Copyright Lightweights: When 50 Pounds in Damages Might be Abuse of Process

Copyright Lightweights: When 50 Pounds in Damages Might be Abuse of Process

The issue at the heart of Sullivan v. Bristol Film Studios is not merely the trivial amount of damages. Instead, the analysis from this recent case puts the principle of proportionality front and centre.

The case centres around a video made by Bristol Film Studios (BFS) for one of Mr. Soloman's (aka Mr. Sullivan's) tracks. The video was uploaded to YouTube by BFS upon its completion. Mr. Soloman did not approve of the video and asked the company to remove it; it was taken down about 5 days after its initial posting. YouTube counted about 100 (non-unique) views of the video before it was removed. Mr. Soloman subsequently claimed that BFS owed him damages in the order of hundreds of thousands of pounds for those views. His claim was struck by the High Court, his appeal was dismissed.

In calculating the potential damages, the judge of first instance was generous: he assumed a maximum number of unique viewers (about 50), and that 80% of those might have bought the track had they not seen the video. He nonetheless dismissed damages for which there was no evidence.  This led to a maximum claim of about £50.

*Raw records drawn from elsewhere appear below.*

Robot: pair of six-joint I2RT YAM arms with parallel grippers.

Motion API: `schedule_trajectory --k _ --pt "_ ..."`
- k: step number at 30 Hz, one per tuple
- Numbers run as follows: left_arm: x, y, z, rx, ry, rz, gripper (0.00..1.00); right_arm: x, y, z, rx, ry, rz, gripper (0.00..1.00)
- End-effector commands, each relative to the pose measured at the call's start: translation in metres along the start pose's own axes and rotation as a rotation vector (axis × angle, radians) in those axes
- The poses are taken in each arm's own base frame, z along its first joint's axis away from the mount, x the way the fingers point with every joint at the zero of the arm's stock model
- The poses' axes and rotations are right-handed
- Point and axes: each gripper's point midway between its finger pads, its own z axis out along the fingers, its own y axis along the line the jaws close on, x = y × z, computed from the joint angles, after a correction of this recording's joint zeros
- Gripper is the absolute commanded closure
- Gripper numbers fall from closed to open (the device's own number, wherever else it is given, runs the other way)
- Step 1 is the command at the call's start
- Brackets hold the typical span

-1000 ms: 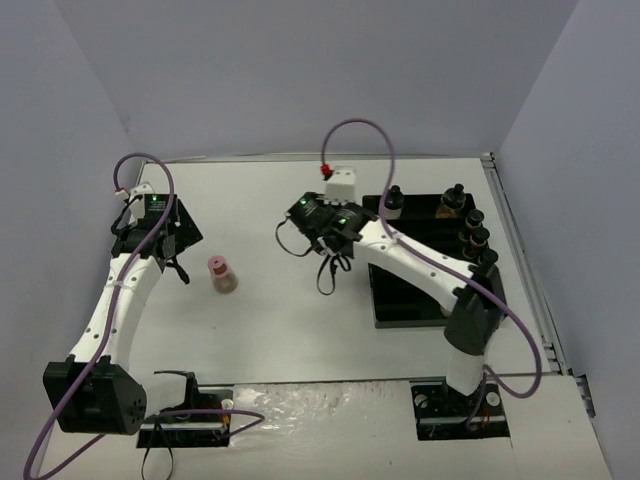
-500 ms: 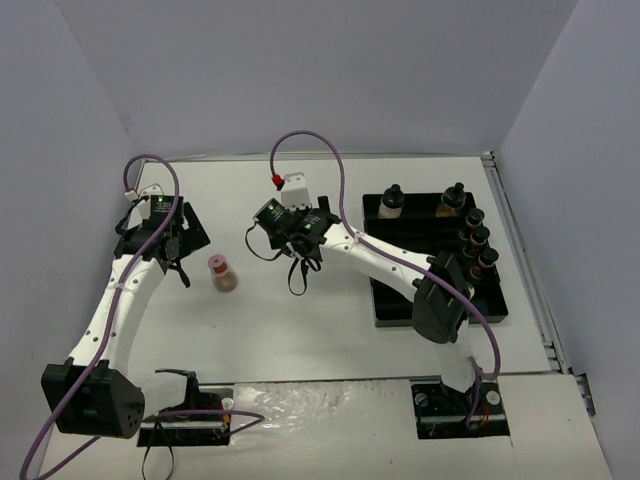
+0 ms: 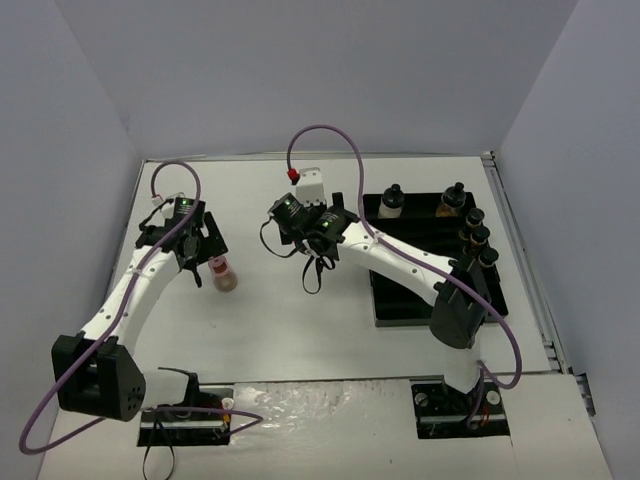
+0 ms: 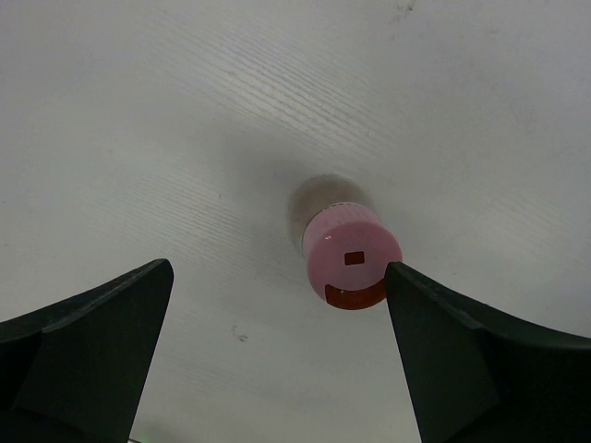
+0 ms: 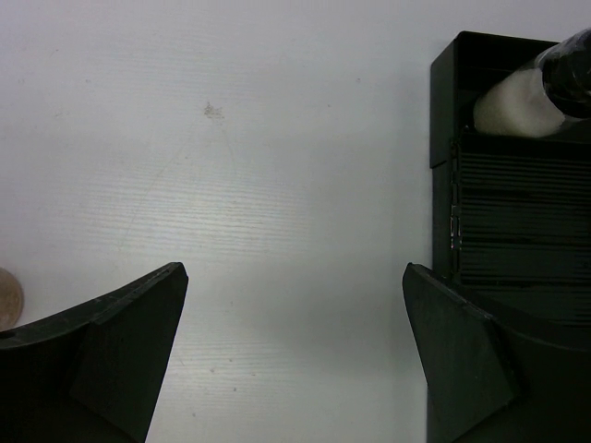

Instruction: Organize the condiment bottles

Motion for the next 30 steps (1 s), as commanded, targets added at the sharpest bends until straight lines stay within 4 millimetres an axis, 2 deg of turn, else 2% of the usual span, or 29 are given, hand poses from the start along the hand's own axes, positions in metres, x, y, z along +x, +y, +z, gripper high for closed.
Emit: schedule_trajectory --k 1,11,20,25,27,30 --pt "-0.005 -0.023 0.003 0.045 -0.023 -0.023 0.03 -0.031 -0.025 -0.02 0.005 -0.075 0.086 0.0" --pt "0.007 -0.032 0.02 0.029 0.016 -0.026 0.03 -0.026 -0.039 -0.025 0.009 -0.072 0.104 0.0" --pt "0.028 -0.035 0.04 0.022 0.085 -0.037 0.04 -0.021 -0.045 -0.028 0.013 -0.071 0.114 0.0" --pt "0.037 -0.035 0.047 0.025 0.109 -0.04 0.1 -0.018 -0.047 -0.027 0.017 -0.067 0.117 0.0" --pt "0.039 -0.036 0.05 0.027 0.112 -0.039 0.16 -0.016 -0.047 -0.026 0.018 -0.063 0.113 0.0" --pt "0.037 -0.038 0.05 0.034 0.109 -0.039 0.2 -0.013 -0.047 -0.025 0.017 -0.057 0.113 0.0"
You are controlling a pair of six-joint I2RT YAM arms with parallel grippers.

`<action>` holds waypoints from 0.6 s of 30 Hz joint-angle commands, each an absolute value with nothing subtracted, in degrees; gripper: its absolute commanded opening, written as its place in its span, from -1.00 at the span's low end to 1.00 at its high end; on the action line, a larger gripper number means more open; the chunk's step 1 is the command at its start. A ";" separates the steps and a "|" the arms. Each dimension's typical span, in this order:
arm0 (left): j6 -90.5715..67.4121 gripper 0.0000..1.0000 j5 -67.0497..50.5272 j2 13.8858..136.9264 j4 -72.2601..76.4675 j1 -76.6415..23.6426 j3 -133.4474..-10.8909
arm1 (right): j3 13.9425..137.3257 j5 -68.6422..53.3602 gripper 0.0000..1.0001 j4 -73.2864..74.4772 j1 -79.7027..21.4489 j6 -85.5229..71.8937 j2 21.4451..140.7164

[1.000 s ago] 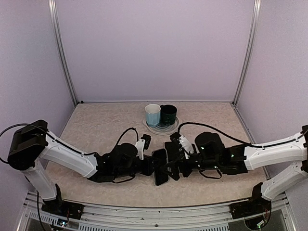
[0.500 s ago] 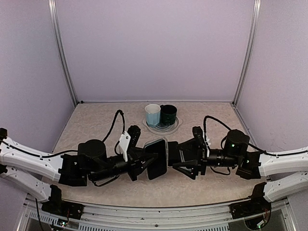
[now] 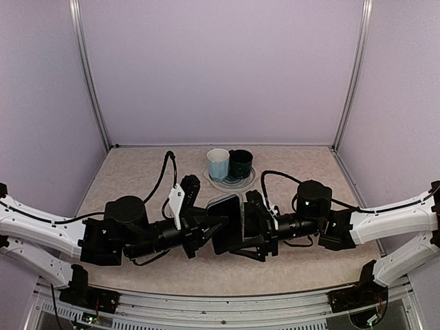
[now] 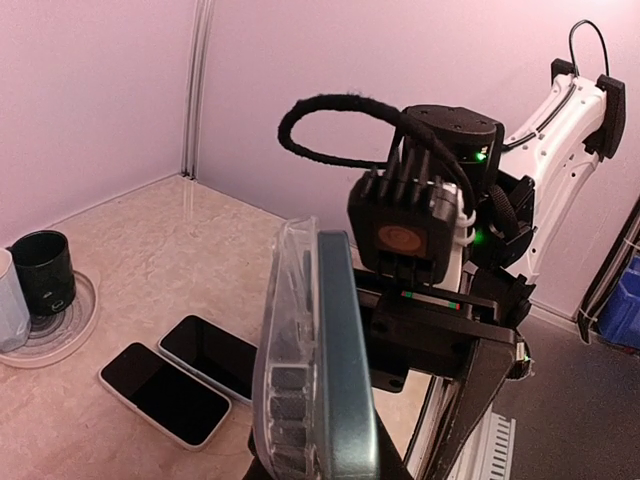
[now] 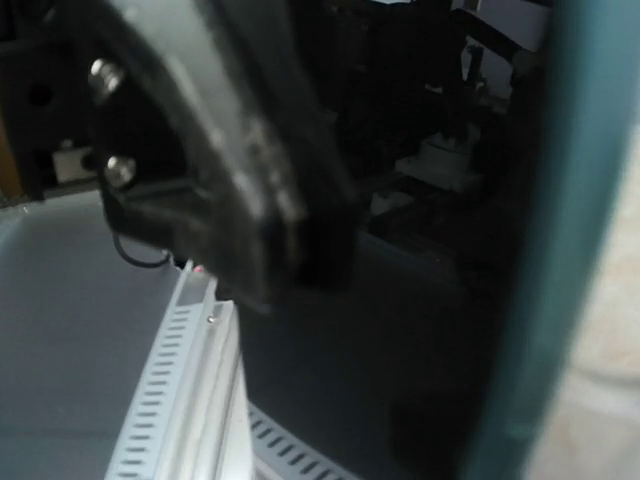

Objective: Put the phone into the phone case

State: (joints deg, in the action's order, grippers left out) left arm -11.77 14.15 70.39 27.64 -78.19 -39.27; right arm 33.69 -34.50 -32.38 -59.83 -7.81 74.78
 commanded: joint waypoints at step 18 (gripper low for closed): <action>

At a first glance at the decision from the Court of Appeal, it might appear that Soloman's claim was struck out merely because of that court's agreement with the court below, that the most generous measure of damages on Mr. Soloman's claim would be in the order of about £50.  Lewison L.J. points out that the high court is not required to use its resources to entertain claims of such magnitude, and the other Lords concur on this point. If the court's analysis were complete at this point, one might reasonably conclude that any small copyright claim may simply be seen by the courts as trivial or an abuse of process (as was found here). However, there are some important points made by the court in reaching its conclusion:

1. It is made clear early in the decision (though briefly) that Mr. Soloman has no remaining possibility for injunctive relief: the video was pulled upon his request, and BFS retained only one MP3 copy of his track (for litigation purposes). Additionally, BFS was willing to undertake not to make use of the track for any purpose other than litigation without leave of the court.

2. Much of the discussion in this decision focused on the idea of a proportional response. As Lewison L.J. put it "it is only if there is no proportionate procedure by which a claim can be adjudicated that it would be right to strike it out as an abuse of process." (Emphasis mine.) This comment has particular resonance in the current landscape of IP litigation: Sullivan was decided a short time after the UK's formation of small claims courts to handle IP issues. As well, in January, the U.S. copyright office put out a call for suggestions on how to handle smaller IP claims in the U.S. In Canada, litigants already have this option.

3. Mr. Soloman agreed with the proposition that the court should strike his claim if the damages were in the order of £50.

One question that arises from the court's calculation is whether their methods of calculating the measure of damages may be used by future claimants as a way of maintaining a relatively large claim (in this case, for instance, if the video had gone viral, the judge might have been looking at 1,000s of presumed unique views). In fact, whether this calculation is used by a future claimant may have to be a deciding factor in whether her claim is tenable. In this case, the court points out that had Mr. Soloman known more realistically the scale of damages, he might have had his case streamed into small claims initially - a proportionate response.

In my reading this case, it seemed that another very important factor affecting the outcome of the case was the fact that BFS had complied with Mr. Soloman's requests in a reasonable amount of time. This was not a case where a copyright holder's rights were flagrantly disregarded by another party. Here, BFS complied with Sullivan's request to take the video down and agreed to limit their future use of the copyrighted material forming the basis of the dispute to litigation purposes only (or where the court was otherwise amenable). I was left with the feeling that any remaining possibility for injunctive relief would have meant that Sullivan's claim might have been deemed appropriate for the high court stream.

Hayden McGuire is a JD candidate at the University of Saskatchewan, Faculty of Law.